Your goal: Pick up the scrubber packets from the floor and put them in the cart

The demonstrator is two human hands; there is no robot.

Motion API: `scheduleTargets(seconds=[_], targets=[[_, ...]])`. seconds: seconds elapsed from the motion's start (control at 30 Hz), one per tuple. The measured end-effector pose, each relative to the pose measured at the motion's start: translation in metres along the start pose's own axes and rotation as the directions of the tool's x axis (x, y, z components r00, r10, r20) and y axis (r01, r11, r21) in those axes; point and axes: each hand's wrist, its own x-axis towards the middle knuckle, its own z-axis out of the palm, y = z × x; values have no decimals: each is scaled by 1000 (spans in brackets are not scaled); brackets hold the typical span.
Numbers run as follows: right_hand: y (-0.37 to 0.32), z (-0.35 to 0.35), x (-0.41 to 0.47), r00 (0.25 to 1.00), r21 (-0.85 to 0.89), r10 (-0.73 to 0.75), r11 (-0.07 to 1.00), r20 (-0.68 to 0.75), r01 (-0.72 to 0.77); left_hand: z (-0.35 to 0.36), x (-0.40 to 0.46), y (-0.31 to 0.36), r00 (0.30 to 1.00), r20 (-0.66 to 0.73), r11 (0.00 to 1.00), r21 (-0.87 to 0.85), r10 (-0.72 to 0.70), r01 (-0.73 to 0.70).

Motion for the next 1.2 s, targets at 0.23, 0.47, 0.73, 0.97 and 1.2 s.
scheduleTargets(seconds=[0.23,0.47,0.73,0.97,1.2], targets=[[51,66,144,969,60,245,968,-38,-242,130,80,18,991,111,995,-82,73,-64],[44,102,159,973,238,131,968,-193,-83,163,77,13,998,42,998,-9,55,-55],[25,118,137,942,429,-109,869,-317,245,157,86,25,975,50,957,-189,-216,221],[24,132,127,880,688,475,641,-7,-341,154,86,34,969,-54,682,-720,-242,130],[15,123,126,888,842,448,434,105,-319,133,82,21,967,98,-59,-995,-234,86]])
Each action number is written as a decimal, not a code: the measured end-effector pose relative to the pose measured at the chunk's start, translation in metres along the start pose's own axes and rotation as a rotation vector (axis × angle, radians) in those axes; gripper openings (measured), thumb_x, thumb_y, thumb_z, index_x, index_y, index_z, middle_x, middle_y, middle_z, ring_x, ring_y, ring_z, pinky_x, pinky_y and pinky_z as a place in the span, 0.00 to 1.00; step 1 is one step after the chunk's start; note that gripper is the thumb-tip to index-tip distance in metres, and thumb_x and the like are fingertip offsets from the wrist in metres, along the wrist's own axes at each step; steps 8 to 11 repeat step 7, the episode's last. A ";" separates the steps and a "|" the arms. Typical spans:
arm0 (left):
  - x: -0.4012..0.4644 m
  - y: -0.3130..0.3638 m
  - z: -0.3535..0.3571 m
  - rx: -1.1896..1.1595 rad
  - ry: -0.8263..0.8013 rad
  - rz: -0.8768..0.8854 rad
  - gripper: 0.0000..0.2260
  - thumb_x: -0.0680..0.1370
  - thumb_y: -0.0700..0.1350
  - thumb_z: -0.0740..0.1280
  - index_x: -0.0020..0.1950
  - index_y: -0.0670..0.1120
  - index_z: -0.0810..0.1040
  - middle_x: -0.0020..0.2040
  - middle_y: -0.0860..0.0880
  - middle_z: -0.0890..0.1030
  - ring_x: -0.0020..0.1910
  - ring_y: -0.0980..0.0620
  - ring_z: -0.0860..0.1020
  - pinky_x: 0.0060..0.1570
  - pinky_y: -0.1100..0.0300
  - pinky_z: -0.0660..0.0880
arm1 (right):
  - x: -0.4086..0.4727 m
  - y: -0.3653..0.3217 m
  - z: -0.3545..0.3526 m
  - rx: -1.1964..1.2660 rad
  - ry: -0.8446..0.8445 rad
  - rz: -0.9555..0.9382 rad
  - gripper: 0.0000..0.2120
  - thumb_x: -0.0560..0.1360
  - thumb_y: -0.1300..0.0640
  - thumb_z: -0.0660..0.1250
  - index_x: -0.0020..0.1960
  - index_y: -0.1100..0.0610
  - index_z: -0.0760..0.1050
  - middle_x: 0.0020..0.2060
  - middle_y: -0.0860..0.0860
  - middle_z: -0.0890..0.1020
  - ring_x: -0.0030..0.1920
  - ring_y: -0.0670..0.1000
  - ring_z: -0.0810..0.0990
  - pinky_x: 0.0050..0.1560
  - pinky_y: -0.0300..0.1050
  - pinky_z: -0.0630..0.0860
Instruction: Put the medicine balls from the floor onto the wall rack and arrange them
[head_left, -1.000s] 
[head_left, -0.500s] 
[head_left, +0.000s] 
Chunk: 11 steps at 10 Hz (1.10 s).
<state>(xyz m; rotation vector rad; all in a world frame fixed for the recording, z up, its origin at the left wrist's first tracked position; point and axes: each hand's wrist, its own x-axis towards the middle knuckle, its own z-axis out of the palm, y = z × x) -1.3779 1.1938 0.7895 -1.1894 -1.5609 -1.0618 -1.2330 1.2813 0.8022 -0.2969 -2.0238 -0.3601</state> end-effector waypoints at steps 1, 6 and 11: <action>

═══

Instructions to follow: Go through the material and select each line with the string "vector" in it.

Response area:
Each action number is written as a decimal, not a code: the measured end-effector pose relative to the pose measured at the chunk's start, translation in metres along the start pose's own axes and rotation as a rotation vector (axis × angle, radians) in those axes; gripper openings (measured), thumb_x, thumb_y, thumb_z, index_x, index_y, index_z, middle_x, middle_y, middle_z, ring_x, ring_y, ring_z, pinky_x, pinky_y and pinky_z as a place in the span, 0.00 to 1.00; step 1 is one step after the chunk's start; note that gripper is the thumb-tip to index-tip distance in metres, and thumb_x and the like are fingertip offsets from the wrist in metres, along the wrist's own axes at each step; steps 8 to 11 repeat step 7, the episode's last. A ";" separates the steps and a "|" the arms. Typical spans:
<state>(xyz m; rotation vector rad; all in a world frame fixed for the recording, z up, its origin at the left wrist's first tracked position; point and axes: each hand's wrist, its own x-axis towards the middle knuckle, its own z-axis out of the palm, y = z × x) -1.3779 1.1938 0.7895 -1.1894 -1.5609 -1.0618 -1.2330 1.2813 0.8022 -0.2969 -2.0238 -0.3601</state> end-effector waypoints at steps 1, 6 and 11: <action>

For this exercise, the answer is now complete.